Entries taken from a collection:
:::::

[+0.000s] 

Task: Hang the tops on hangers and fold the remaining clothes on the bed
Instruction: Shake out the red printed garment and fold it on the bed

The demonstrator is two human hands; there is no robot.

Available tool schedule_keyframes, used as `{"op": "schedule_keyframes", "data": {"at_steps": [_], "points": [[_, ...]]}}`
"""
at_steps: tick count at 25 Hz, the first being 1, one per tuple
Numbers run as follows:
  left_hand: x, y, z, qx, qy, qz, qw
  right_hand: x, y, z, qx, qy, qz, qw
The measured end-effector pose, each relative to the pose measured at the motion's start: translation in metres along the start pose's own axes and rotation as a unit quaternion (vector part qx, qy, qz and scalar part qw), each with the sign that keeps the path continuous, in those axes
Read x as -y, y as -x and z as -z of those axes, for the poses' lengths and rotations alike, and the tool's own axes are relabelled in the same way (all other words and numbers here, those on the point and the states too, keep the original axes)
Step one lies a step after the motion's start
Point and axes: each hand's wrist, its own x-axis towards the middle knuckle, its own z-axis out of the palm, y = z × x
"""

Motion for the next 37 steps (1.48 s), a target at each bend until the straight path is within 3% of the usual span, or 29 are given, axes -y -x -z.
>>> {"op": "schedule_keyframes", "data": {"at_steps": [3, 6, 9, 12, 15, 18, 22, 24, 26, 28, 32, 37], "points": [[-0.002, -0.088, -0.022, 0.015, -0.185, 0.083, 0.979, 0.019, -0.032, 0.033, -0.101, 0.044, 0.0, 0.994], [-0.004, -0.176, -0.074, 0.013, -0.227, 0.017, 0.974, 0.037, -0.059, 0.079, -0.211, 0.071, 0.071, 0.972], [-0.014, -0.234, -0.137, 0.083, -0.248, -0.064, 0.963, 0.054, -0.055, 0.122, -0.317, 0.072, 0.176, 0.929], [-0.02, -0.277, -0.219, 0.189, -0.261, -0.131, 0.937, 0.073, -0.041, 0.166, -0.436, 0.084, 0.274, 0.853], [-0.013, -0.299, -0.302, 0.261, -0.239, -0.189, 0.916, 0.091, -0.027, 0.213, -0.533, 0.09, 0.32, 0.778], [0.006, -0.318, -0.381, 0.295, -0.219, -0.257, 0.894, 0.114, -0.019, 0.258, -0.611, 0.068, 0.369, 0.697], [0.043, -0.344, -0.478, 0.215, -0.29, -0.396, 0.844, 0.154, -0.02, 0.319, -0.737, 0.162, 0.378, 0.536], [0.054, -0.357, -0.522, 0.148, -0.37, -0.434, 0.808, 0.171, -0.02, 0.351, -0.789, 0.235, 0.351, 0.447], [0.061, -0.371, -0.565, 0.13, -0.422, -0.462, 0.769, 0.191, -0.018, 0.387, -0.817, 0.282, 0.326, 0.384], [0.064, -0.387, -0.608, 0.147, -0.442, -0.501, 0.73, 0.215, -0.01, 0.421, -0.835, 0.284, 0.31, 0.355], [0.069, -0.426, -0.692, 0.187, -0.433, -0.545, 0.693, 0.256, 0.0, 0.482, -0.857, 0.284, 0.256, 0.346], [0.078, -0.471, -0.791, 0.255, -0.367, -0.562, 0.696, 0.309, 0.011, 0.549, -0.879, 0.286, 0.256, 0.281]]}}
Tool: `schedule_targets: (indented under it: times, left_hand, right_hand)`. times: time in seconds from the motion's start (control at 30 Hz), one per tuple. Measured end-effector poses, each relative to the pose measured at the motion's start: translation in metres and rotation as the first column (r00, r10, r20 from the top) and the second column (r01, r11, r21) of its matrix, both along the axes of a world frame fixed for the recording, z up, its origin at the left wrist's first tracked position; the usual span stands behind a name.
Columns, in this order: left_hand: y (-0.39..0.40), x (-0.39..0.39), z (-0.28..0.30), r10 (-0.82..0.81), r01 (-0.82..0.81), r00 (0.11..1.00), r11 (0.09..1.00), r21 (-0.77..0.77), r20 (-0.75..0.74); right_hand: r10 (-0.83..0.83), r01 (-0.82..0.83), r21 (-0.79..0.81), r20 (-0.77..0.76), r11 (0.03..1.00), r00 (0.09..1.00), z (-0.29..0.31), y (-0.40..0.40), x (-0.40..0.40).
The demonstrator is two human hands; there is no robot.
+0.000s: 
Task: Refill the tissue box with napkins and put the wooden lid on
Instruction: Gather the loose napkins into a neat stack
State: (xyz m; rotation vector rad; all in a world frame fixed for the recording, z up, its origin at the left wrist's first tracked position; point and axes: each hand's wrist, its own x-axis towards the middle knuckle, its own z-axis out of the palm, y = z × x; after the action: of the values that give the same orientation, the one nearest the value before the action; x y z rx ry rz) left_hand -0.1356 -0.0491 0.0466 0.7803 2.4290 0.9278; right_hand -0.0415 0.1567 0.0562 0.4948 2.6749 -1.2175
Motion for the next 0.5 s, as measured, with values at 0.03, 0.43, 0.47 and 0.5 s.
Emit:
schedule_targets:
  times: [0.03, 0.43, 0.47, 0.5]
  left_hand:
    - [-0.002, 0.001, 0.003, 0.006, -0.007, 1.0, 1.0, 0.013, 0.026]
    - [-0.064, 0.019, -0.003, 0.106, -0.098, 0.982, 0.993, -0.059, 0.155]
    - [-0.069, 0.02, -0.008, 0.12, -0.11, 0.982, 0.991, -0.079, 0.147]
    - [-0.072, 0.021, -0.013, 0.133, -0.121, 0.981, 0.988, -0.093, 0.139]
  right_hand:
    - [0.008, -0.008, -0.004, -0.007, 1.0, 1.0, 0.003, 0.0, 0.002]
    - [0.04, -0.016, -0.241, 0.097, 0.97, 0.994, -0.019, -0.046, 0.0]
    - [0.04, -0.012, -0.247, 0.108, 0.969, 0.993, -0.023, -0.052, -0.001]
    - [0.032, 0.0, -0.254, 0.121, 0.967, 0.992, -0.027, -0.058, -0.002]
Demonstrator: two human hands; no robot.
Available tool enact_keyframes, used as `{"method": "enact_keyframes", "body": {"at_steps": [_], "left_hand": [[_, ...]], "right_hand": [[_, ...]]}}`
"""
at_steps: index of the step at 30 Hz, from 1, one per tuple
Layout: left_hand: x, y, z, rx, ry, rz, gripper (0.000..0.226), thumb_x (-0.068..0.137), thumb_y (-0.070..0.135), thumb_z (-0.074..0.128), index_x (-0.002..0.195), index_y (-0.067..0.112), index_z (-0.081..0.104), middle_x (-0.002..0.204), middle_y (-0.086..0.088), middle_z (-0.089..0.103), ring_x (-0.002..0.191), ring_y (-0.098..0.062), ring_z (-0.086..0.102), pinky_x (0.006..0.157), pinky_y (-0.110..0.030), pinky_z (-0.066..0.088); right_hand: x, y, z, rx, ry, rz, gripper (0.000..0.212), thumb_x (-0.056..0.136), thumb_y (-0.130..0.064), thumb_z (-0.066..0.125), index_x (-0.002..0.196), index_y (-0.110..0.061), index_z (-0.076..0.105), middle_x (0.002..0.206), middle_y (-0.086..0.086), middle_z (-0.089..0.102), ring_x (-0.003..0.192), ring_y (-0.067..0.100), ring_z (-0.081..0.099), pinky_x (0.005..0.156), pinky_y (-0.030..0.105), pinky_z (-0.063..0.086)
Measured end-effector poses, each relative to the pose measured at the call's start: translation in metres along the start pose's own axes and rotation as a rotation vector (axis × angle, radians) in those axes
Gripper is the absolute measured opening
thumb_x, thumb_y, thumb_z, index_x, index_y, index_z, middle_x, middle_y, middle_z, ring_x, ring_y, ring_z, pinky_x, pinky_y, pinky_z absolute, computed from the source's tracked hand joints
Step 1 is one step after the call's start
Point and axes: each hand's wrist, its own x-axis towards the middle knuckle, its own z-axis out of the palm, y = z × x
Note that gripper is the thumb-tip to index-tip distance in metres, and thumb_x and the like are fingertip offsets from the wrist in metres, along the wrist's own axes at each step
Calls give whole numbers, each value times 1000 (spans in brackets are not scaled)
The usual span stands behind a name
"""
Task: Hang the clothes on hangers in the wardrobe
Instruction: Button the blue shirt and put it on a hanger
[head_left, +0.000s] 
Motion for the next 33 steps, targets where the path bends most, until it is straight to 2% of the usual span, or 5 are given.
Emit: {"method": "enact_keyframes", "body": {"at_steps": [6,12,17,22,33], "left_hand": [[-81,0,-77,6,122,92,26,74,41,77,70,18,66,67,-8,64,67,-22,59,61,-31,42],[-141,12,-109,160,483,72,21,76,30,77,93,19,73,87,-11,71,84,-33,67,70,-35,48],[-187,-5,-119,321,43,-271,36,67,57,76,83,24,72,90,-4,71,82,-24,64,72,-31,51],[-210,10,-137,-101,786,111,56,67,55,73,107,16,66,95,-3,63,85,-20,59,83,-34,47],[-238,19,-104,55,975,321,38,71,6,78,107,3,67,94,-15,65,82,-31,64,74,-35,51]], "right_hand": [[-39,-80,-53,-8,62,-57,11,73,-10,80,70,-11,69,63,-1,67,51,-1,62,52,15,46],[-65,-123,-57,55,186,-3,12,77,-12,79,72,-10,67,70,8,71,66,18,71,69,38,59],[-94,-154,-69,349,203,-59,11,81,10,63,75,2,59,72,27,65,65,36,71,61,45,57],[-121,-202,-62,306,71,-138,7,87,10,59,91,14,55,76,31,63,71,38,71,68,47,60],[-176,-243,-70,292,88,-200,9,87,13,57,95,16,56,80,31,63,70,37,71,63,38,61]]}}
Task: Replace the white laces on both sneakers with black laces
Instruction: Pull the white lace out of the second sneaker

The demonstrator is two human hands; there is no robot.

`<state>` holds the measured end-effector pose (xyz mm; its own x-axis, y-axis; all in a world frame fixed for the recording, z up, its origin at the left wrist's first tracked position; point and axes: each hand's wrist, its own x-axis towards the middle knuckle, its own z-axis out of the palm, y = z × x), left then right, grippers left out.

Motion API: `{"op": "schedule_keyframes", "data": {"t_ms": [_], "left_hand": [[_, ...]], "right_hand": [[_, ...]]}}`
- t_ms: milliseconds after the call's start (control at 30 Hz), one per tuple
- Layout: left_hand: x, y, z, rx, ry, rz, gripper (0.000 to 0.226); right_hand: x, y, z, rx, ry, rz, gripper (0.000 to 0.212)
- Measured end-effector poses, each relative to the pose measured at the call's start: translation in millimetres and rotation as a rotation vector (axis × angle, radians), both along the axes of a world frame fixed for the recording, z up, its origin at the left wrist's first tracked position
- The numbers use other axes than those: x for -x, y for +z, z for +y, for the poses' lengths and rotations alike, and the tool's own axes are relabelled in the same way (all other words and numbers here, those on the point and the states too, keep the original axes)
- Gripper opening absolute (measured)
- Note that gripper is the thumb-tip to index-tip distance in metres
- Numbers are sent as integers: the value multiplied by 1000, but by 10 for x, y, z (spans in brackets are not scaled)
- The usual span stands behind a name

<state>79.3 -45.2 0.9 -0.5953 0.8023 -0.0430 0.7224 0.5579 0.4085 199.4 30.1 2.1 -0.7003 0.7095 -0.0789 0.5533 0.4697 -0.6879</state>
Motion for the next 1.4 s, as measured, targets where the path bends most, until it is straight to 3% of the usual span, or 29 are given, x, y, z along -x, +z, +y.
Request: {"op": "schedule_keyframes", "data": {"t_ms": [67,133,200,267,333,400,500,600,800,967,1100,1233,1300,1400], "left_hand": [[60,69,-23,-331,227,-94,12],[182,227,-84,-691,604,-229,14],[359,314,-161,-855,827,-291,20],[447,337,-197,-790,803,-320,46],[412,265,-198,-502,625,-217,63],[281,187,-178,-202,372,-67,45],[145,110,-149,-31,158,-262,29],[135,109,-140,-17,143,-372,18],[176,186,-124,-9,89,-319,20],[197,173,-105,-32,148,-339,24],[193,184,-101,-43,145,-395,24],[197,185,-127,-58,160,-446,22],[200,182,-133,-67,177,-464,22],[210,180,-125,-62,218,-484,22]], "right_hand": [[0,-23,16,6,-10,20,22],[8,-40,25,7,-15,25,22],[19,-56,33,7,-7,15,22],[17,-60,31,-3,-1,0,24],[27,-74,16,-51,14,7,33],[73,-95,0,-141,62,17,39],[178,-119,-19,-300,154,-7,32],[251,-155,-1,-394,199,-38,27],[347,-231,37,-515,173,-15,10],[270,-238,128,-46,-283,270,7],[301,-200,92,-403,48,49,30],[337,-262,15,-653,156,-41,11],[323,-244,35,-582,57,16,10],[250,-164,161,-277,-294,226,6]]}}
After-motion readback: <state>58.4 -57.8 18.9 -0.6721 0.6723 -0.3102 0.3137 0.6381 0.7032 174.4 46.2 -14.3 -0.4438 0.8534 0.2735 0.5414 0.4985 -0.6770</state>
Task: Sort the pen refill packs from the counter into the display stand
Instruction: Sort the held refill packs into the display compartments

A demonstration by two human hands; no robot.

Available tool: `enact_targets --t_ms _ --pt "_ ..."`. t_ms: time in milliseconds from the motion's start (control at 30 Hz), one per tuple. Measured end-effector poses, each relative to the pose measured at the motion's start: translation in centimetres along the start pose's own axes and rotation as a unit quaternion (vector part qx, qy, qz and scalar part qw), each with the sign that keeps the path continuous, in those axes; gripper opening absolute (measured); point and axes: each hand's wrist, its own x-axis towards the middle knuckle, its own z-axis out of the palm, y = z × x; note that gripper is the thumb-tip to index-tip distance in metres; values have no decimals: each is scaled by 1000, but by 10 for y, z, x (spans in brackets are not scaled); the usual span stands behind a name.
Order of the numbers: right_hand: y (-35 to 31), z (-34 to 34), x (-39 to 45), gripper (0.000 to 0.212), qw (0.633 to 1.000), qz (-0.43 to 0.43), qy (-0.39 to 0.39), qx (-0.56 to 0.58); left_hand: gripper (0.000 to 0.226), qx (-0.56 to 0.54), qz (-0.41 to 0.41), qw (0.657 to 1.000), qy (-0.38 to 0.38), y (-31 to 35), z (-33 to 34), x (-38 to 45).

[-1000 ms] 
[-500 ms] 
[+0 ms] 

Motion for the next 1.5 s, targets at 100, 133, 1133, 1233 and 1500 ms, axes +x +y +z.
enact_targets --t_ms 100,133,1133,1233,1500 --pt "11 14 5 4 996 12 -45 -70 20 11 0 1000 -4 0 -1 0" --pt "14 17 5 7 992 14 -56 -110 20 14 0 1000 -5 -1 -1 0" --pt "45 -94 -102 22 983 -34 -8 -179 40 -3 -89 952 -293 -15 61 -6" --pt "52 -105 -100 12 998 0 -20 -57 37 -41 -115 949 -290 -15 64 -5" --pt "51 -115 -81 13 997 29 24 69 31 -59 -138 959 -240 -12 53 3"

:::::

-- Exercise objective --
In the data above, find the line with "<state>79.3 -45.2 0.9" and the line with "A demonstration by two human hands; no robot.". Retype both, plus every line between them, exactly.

-- Exercise output --
<state>79.3 -45.2 0.9 -0.5953 0.8023 -0.0430 0.7224 0.5579 0.4085 199.4 30.1 2.1 -0.7003 0.7095 -0.0789 0.5533 0.4697 -0.6879</state>
Motion for the next 1.4 s, as measured, targets where the path bends most, until it is straight to 3% of the usual span, or 29 are given, x, y, z along -x, +z, +y.
Request: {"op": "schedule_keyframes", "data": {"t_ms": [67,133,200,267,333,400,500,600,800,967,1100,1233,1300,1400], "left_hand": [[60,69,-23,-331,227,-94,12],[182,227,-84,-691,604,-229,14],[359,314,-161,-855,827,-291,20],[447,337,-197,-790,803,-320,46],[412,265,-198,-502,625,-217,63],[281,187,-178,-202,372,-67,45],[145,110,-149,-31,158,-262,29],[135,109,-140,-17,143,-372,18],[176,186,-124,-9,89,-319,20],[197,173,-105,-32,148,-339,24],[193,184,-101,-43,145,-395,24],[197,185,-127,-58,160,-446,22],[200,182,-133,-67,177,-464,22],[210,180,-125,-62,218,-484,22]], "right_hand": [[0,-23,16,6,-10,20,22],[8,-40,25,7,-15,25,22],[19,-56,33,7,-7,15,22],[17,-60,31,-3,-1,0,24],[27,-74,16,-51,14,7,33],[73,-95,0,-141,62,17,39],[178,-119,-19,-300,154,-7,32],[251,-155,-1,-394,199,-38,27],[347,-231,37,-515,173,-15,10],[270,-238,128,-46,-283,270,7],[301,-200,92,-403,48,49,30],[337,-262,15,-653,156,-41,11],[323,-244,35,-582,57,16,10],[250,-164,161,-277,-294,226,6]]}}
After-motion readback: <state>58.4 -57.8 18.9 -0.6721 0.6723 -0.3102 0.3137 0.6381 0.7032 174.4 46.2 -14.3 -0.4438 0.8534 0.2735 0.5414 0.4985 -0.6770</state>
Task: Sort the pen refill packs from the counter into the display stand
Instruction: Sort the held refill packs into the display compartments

A demonstration by two human hands; no robot.

There's nothing more to this exercise.